→ **AIM OF THE TASK**
In the data below, begin at the line with "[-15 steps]" and stop after the line with "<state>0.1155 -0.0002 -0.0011"; output those lines exactly and no pictures.
▽
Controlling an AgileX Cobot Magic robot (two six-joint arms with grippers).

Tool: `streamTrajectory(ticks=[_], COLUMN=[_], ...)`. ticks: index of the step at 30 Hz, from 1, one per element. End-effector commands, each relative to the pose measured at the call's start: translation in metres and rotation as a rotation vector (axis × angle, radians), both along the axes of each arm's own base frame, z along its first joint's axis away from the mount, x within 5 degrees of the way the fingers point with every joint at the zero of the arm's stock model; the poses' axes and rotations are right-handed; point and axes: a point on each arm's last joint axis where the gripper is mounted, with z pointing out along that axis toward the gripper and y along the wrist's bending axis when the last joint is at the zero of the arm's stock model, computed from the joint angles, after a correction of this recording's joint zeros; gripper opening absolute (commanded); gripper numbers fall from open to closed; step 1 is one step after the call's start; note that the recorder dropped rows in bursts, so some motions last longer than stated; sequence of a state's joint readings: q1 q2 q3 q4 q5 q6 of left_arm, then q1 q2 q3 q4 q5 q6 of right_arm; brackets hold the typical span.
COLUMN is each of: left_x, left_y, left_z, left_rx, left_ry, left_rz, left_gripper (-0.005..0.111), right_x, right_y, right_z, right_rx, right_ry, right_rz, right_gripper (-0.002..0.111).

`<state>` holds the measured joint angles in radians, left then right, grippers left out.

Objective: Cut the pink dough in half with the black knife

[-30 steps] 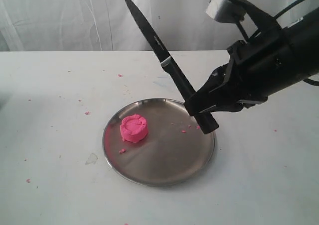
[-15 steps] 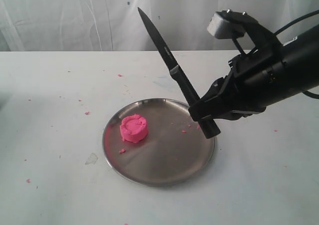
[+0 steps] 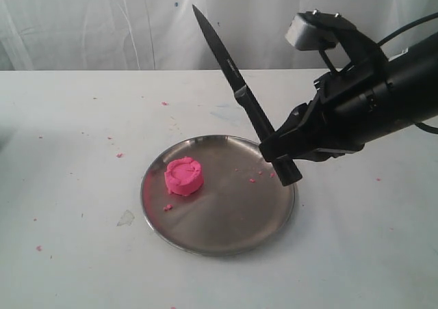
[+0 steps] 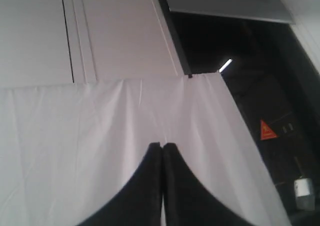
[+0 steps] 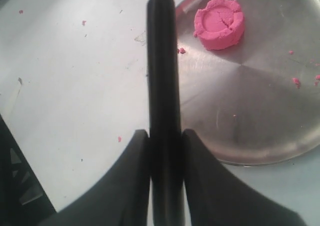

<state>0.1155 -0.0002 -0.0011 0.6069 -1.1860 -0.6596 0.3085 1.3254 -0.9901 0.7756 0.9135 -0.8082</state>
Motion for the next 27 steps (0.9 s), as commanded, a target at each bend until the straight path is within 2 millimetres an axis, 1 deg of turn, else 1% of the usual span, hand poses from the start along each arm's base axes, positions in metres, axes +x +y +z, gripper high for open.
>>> streamTrajectory(ticks=[1,6,10,12,13,15,18,19,22,24,27], left_x=[-0.003,-0.003,-0.003,-0.004,0.000,0.011,0.034,0.042,0.060,0.071,0.088], left_y=[-0.001,0.003,0.003,0.007,0.011,0.021,0.035,0.038,0.043,0.044,0.043], left_z=[0.001,0.003,0.003,0.005,0.004,0.004,-0.008,-0.015,-0.028,-0.032,-0.037], left_rx=[-0.103,-0.143,-0.144,-0.163,-0.181,-0.235,-0.187,-0.190,-0.297,-0.295,-0.230], left_ry=[0.039,0.026,0.026,-0.015,0.010,0.151,0.531,0.651,0.853,0.908,0.979], left_rz=[-0.159,-0.155,-0.155,-0.092,-0.041,0.090,0.353,0.395,0.379,0.376,0.378], left_gripper=[0.000,0.000,0.000,0.000,0.000,0.000,0.000,0.000,0.000,0.000,0.000], right_x=[-0.001,0.000,0.001,0.000,0.000,0.000,0.001,0.001,0.000,0.000,-0.001], right_y=[0.001,0.001,0.001,0.001,0.001,0.001,0.001,0.002,0.002,0.002,0.002], right_z=[0.001,0.002,0.002,0.002,0.002,0.002,0.003,0.003,0.003,0.003,0.003], right_rx=[0.013,0.014,0.015,0.015,0.016,0.017,0.029,0.035,0.043,0.041,0.040], right_ry=[-0.001,-0.014,-0.018,-0.014,-0.012,-0.013,-0.012,-0.010,-0.005,-0.003,0.003], right_rz=[-0.003,-0.016,-0.020,-0.016,-0.019,-0.021,-0.027,-0.029,-0.029,-0.025,-0.020], right_gripper=[0.000,0.000,0.000,0.000,0.000,0.000,0.000,0.000,0.000,0.000,0.000])
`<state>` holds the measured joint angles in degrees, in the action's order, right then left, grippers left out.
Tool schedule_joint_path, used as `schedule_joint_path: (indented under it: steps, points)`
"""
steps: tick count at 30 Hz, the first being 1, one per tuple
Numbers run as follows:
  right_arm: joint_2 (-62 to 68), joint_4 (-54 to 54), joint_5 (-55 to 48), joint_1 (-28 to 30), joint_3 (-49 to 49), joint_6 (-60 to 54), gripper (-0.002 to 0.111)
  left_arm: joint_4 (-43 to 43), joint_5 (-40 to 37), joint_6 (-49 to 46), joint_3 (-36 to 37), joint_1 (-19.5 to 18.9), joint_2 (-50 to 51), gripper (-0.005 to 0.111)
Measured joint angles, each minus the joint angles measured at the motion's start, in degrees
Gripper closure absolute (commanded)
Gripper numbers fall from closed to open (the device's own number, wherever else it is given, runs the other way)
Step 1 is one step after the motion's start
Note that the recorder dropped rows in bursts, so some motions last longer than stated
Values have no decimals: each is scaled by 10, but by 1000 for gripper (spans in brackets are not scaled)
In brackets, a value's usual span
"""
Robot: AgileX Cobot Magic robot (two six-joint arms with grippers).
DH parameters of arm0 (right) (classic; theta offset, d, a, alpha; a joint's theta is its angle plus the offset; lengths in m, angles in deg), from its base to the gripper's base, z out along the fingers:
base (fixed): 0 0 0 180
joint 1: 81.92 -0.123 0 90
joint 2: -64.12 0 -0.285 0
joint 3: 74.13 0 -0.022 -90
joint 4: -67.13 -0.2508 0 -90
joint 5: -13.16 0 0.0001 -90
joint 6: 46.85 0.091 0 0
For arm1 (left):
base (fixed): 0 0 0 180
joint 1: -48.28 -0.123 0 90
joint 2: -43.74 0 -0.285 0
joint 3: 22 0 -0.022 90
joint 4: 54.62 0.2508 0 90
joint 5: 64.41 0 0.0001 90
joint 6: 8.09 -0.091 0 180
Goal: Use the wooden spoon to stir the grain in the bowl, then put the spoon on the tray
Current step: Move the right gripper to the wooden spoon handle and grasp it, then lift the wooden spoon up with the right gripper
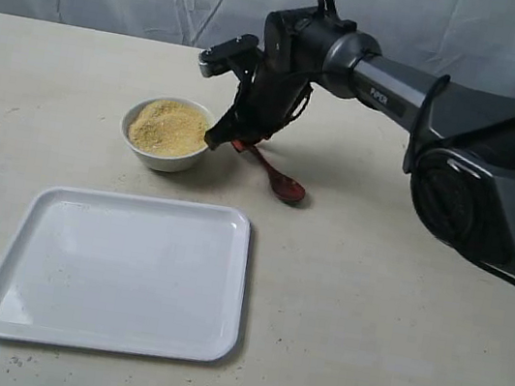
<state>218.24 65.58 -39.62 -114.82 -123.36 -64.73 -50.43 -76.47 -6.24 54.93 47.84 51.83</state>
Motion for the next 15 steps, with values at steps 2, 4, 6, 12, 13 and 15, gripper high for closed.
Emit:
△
→ **RESULT FOR THIS EXERCISE**
[-15 steps] 
[+0 steps] 
[+0 steps] 
[+0 steps] 

<state>0.1155 -0.0002 -0.0011 0.6069 -1.1860 -0.6596 0.3085 1.3254 -0.9901 0.7756 0.9135 -0.8082</state>

Nothing else is needed to finish the exercise.